**WHAT YOU NEED TO DO**.
Search the data below for "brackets"; list each line that holds it.

START DATASET ENTRIES

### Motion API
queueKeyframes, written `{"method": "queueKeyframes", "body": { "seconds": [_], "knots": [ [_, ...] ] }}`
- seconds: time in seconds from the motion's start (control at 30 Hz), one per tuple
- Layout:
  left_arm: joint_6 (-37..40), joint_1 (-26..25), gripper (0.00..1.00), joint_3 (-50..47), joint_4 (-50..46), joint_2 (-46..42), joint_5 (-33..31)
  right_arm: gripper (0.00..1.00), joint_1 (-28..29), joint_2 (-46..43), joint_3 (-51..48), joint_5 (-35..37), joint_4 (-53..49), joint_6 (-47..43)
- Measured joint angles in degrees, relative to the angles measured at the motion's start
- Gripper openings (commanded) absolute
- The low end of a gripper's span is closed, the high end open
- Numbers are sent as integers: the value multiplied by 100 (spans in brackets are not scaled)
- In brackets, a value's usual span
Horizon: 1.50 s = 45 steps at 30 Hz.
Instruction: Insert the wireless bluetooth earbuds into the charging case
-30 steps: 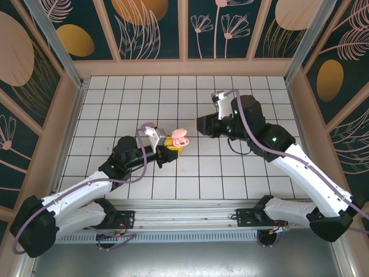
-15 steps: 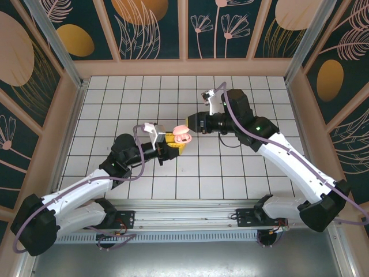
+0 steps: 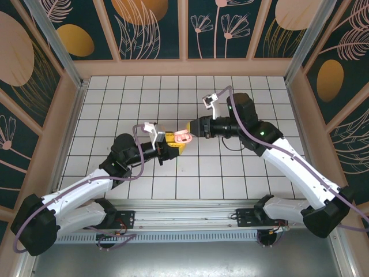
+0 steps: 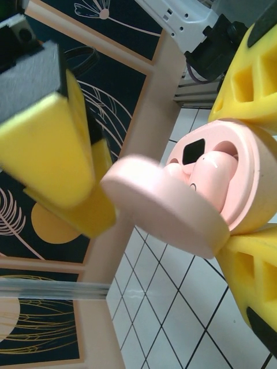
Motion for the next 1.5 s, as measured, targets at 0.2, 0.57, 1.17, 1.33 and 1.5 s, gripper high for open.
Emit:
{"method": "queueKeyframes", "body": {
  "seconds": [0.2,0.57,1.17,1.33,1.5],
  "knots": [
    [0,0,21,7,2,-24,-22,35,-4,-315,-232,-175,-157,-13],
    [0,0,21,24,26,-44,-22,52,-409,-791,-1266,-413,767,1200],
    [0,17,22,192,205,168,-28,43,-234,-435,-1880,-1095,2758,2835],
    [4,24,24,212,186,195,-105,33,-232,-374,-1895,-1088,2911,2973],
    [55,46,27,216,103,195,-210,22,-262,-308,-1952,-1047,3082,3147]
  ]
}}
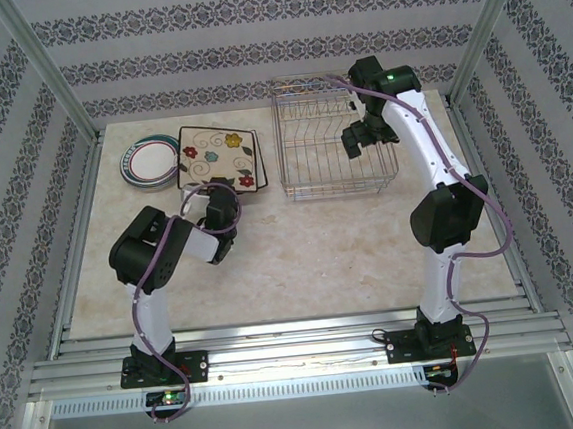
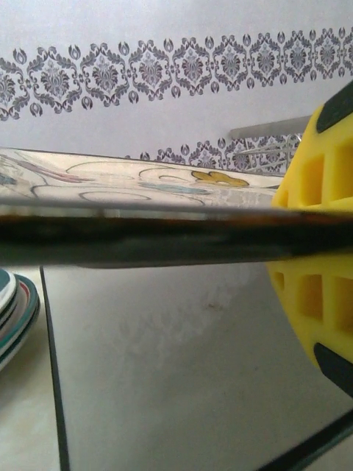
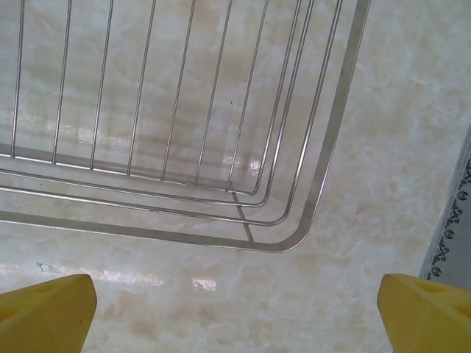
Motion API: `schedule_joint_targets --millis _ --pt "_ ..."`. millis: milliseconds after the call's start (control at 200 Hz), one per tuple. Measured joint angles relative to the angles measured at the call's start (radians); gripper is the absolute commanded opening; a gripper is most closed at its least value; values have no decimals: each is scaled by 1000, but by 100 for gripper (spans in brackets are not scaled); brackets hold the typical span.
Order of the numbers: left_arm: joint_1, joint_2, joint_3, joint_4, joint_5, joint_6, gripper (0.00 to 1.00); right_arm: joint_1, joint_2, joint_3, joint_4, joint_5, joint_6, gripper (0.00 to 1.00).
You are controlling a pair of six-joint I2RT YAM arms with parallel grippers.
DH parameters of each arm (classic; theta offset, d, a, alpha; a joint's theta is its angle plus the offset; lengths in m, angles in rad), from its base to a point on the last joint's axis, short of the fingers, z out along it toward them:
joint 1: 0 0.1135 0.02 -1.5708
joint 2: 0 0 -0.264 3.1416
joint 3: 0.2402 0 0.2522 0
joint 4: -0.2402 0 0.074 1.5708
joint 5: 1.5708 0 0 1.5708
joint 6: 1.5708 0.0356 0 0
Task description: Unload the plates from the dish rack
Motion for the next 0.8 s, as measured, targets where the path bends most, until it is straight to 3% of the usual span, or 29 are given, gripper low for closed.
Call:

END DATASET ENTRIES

**SOLUTION TO THIS PROBLEM**.
- Numbers are sent as integers: the value multiplied by 100 (spans in brackets are not scaled)
- In brackets, a value's usual span
Motion API: `schedule_joint_targets --millis _ --pt "_ ..."`. millis: milliseconds after the call's start (control at 200 Hz), one per tuple. Measured joint angles relative to the angles measured at the call's start (radians); gripper is the absolute commanded opening; a gripper is most closed at its least value; values have no decimals: each is scaled by 1000, but by 100 for gripper (spans in brackets are not scaled); brackets hold the typical span.

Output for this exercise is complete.